The Curiosity rover has detected intriguing chemical evidence in the form of anomalous amounts of manganese oxide, T pointing to Mars having had not only a habitable environment billions of years ago, but also one possibly inhabited by microbes. NASA’s Curiosity is exploring the giant 154-kilometre (96-mile) diameter Gale crater, where the rover landed in 2012. Curiosity’s discoveries have already established that the crater was at least partially flooded long ago – although the evidence for this has been contested. However, the rover’s latest findings not only strengthen the argument for an ancient lake, but also suggest that conditions within the lake were conducive to life.

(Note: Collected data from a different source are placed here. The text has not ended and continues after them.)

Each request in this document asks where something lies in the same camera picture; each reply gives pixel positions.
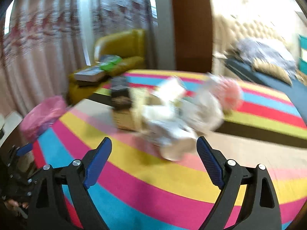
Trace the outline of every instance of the lime green stripe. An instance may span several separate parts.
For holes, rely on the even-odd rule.
[[[110,89],[106,89],[106,88],[99,88],[95,93],[111,96]]]
[[[230,115],[225,116],[225,121],[249,125],[265,130],[279,132],[289,136],[307,139],[307,130],[305,129],[248,113],[232,112]]]

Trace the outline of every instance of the beige headboard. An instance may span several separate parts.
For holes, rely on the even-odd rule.
[[[228,17],[216,15],[213,20],[214,51],[226,53],[233,50],[236,43],[246,37],[277,39],[289,48],[285,39],[274,29],[273,24],[266,25],[260,20],[243,21],[231,15]]]

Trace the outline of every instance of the brown wooden door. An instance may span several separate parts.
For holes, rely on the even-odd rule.
[[[172,0],[176,69],[211,72],[212,14],[210,0]]]

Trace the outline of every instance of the yellow chair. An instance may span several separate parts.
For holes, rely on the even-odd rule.
[[[104,54],[118,55],[122,58],[119,63],[107,72],[108,76],[120,75],[131,69],[145,68],[145,30],[133,29],[117,34],[111,34],[97,40],[94,51],[94,61],[99,61]],[[69,75],[69,98],[72,104],[77,104],[82,99],[89,97],[101,84],[97,86],[79,87],[74,78],[74,73]]]

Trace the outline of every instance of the silver screw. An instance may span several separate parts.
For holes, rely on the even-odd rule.
[[[79,166],[81,164],[80,160],[74,160],[73,161],[73,166]]]
[[[228,165],[230,165],[230,166],[234,166],[234,165],[236,164],[235,160],[231,160],[231,159],[228,160],[227,163],[228,163]]]
[[[265,167],[264,164],[259,164],[258,167],[259,167],[259,169],[261,169],[261,170],[265,170],[265,169],[266,169],[266,167]]]
[[[49,164],[46,164],[46,165],[43,166],[43,170],[48,170],[48,169],[50,169],[50,165]]]

The evidence is associated with the compound manganese oxide. Curiosity first found small quantities of manganese oxide in Gale crater in 2016, but now it has discovered much greater abundances of manganese oxide in the sedimentary bedrock of a mudstone geological unit called the Murray Formation. The Murray Formation is found on the flank of Mount Sharp in the middle of the crater. The manganese oxide was identified by Curiosity’s Chemistry and Camera complex (ChemCam), which fires a laser at rocks that scientists wish to study. The laser heats a small patch of a rock’s surface, thereby vaporising it, which results in a small cloud of plasma that ChemCam’s onboard camera and spectrometer can study from a distance to determine the ablated material’s composition. ChemCam discovered mudstone that was enriched in manganese oxide by up to 45 per cent.
On Earth, manganese oxide is commonly found in lakebeds or river deltas where there are high oxidising conditions. Furthermore, microbes that exist in those environments are able to help catalyse the oxidation process. Usually, this process requires a steady stream of oxygen, which is in short supply on Mars.